Objective To preliminarily investigate the relationship between the expression of wnt4 and β-catenin in the renal glomerulonephritis tissue and renal tubular injury and renal interstitial fibrosis. Methods A total of 56 patients with primary glomerulonephritis and renal biopsy were enrolled in the study. According to tubulointerstitial injury scores, the patients were divided into mild injury group (n=22), moderate injury group (n=18) and severe injury group (n=16), and another 10 patients with normal renal tissues (all from excised normal renal tissues of patients with renal tumor) were chosen as the control group. Immunohistochemistry was used to detect wnt4 and β-catenin in renal tissues in each group. The related clinical indicators were determined at the same time to analyze the relationship between the changes of wnt4 and β-catenin levels and clinical characteristics of the patients. Results Immunohistochemistry showed that, wnt4 and β-catenin were not expressed in renal tissues in the normal control group, but were notably expressed in renal tissues of patients with glomerulonephritis.
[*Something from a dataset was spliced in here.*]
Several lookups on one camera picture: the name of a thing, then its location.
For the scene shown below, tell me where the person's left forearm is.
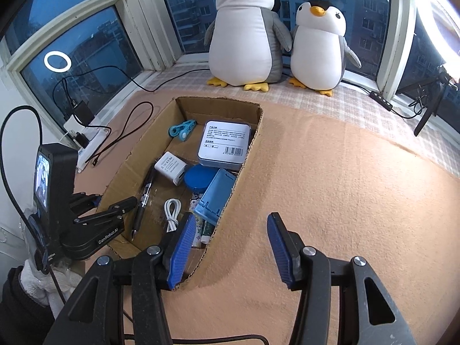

With the severity of renal interstitial fibrosis, the expression levels of wnt4 and β-catenin exhibited an increasing trend (P<0.05). The expression level of wnt4 in epithelial cells in the renal tubules exhibited positive correlation with β2-microglobin (r=0.29, P<0.05), and negative correlation with eGFR (r=-0.38, P<0.05). Conclusions The expression levels of wnt4 and β-catenin in renal tissue of patients with primary glomerulonephritis with renal interstitial fibrosis are consistent, are both higher than those in normal renal tissue without fibrosis. The wnt4/β-catenin signaling pathway may be involved in the progression of tubulointerstitial fibrosis in glomerulonephritis.